Please set the lines down again exactly, from the top of the entries through the line that contains "This audit log entry records that a detector flagged the orange".

== Segment start ==

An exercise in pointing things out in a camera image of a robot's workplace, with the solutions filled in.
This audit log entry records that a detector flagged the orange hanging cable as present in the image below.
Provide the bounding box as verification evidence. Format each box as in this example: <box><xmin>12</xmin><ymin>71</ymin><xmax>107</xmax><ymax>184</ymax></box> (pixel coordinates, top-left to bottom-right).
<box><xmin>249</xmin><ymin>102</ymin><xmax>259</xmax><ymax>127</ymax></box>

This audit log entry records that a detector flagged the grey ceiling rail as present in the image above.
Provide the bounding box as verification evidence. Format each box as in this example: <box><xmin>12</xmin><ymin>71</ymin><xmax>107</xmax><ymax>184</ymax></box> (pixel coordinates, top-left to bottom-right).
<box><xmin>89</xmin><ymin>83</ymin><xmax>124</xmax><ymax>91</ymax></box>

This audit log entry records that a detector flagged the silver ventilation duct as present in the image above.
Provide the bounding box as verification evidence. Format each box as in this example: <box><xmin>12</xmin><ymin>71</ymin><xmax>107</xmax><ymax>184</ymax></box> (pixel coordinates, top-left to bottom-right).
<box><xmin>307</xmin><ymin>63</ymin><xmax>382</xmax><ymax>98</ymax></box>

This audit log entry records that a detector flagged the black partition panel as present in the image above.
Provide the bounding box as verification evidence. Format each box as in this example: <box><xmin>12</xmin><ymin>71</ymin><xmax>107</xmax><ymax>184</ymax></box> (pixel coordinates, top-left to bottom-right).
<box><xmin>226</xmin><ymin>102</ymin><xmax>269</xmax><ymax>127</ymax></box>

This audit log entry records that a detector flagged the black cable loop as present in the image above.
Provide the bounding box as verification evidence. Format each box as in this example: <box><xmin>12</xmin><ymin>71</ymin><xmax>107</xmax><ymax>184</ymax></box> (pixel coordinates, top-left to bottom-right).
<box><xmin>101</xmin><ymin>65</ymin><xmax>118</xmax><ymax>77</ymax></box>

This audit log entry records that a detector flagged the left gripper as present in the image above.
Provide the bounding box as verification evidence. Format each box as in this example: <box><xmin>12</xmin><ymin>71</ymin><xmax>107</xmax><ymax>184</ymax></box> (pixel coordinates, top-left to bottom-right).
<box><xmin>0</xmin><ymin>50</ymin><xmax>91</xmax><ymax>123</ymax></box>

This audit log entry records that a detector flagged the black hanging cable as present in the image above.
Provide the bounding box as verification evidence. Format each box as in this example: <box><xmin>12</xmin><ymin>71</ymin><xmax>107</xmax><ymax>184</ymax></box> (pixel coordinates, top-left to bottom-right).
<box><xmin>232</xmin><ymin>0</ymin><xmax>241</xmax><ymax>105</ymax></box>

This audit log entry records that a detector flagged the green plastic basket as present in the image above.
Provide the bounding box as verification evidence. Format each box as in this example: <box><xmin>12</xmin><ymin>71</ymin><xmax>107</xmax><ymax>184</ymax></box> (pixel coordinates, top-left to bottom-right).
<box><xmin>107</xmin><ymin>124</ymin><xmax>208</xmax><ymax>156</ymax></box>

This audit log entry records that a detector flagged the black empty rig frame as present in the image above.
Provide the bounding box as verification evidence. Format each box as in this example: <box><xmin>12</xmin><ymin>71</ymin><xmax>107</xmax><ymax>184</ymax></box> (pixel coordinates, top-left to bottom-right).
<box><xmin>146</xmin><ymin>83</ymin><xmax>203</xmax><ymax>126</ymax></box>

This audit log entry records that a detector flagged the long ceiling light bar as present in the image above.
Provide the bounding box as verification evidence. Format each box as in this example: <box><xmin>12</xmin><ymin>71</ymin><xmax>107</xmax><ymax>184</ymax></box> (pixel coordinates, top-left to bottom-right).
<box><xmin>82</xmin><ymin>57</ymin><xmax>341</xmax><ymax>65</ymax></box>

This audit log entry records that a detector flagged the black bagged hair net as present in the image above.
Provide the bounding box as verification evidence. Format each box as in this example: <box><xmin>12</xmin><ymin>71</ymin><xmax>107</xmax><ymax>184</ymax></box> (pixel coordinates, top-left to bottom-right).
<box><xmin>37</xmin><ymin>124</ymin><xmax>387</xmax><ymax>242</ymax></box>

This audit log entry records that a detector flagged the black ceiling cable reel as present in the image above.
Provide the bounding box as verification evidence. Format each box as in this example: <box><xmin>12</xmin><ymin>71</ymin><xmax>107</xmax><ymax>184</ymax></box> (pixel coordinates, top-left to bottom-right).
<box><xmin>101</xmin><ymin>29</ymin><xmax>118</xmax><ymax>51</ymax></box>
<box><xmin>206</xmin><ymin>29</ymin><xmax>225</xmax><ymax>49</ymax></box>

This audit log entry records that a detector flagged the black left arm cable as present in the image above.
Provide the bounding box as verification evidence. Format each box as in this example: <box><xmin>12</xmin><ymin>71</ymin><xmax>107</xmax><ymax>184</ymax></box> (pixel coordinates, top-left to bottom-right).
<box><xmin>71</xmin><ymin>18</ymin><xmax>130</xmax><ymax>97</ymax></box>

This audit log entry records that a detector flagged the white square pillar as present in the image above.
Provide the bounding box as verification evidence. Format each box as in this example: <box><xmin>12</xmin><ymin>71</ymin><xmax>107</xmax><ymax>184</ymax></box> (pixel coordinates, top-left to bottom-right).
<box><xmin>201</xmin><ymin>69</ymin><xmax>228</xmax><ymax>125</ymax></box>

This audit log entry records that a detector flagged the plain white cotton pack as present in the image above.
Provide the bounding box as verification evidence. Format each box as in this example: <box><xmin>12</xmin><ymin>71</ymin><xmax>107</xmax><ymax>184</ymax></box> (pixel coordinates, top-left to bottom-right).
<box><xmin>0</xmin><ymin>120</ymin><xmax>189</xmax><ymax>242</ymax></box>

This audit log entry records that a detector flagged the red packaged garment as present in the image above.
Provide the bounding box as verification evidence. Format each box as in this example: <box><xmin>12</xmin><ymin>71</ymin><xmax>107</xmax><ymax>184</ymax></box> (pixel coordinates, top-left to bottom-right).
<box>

== Segment end ==

▶ Response to this exercise:
An exercise in pointing things out in a camera image of a robot's workplace, with the solutions filled in.
This audit log entry records that a detector flagged the orange hanging cable as present in the image below.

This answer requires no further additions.